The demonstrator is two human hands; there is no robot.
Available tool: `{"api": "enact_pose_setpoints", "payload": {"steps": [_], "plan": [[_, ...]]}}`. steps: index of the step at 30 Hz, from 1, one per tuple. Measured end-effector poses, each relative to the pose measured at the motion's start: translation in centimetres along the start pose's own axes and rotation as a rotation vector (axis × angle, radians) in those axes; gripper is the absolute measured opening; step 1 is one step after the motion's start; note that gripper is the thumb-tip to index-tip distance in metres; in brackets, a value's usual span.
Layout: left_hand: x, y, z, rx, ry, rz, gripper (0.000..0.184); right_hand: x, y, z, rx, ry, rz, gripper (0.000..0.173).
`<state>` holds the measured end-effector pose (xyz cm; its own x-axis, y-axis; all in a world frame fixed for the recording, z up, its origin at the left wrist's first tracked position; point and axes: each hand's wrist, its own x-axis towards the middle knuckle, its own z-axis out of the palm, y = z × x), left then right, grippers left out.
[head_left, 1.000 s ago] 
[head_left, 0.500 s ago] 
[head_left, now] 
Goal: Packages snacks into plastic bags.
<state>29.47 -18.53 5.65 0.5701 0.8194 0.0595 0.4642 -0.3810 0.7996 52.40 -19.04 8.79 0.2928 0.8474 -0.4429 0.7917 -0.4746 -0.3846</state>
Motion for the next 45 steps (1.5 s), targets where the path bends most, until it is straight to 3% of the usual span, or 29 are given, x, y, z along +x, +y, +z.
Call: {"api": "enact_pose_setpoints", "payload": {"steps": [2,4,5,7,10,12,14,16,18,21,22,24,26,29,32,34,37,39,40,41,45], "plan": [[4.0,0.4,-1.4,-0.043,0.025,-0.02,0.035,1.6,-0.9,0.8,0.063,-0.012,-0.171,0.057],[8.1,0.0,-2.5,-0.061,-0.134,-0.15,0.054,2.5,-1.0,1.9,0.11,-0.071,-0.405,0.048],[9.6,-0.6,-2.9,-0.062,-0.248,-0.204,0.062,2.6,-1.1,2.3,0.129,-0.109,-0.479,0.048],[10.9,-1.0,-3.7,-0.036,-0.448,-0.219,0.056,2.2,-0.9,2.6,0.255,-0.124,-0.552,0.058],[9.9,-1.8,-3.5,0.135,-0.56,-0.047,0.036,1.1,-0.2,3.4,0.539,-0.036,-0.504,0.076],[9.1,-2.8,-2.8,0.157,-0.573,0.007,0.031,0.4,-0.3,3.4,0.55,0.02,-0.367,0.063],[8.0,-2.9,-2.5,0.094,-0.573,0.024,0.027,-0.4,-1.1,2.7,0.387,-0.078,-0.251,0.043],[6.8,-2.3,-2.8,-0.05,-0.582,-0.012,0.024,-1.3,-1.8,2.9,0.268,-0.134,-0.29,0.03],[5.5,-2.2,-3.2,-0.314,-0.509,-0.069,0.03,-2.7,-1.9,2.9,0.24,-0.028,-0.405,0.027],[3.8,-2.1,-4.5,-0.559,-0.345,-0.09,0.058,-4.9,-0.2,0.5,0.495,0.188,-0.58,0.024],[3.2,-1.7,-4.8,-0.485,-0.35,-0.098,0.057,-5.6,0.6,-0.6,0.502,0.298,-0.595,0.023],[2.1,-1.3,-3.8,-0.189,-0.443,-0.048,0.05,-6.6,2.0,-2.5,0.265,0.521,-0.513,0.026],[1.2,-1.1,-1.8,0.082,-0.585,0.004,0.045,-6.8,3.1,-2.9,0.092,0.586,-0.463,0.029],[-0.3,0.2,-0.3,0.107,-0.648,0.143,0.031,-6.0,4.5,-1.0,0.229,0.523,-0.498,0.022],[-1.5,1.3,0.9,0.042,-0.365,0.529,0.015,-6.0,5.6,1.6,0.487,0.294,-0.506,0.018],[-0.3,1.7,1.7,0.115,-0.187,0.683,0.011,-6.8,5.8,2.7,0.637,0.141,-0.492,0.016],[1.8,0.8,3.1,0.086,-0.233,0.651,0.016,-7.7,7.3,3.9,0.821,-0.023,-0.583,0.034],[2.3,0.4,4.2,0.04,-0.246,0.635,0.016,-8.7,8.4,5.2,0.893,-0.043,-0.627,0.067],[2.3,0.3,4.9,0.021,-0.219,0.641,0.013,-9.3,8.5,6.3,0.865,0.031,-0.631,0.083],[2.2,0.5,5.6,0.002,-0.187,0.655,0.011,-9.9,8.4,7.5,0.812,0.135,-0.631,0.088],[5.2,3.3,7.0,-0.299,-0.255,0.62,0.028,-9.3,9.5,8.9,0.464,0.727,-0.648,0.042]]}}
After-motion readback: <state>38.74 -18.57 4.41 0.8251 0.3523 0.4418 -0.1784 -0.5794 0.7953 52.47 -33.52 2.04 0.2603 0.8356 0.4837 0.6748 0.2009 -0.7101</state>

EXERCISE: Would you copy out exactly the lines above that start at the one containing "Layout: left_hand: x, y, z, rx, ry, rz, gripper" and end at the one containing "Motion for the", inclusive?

RESULT OF THIS EXERCISE:
Layout: left_hand: x, y, z, rx, ry, rz, gripper (0.000..0.184); right_hand: x, y, z, rx, ry, rz, gripper (0.000..0.173).
`<state>` holds the measured end-effector pose (xyz cm; its own x-axis, y-axis; all in a world frame fixed for the recording, z up, its origin at the left wrist's first tracked position; point and axes: each hand's wrist, its own x-axis towards the middle knuckle, its own z-axis out of the palm, y = z × x), left then right, grippers left out.
[head_left, 1.000 s ago] 
[head_left, 0.500 s ago] 
[head_left, now] 
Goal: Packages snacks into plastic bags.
<state>29.47 -18.53 5.65 0.5701 0.8194 0.0595 0.4642 -0.3810 0.7996 52.40 -19.04 8.79 0.2928 0.8474 -0.4429 0.7917 -0.4746 -0.3846</state>
Motion for the next 45 steps (1.5 s), targets where the path bends most, until it is straight to 3% of the usual span, or 29 are given, x, y, z along +x, +y, +z.

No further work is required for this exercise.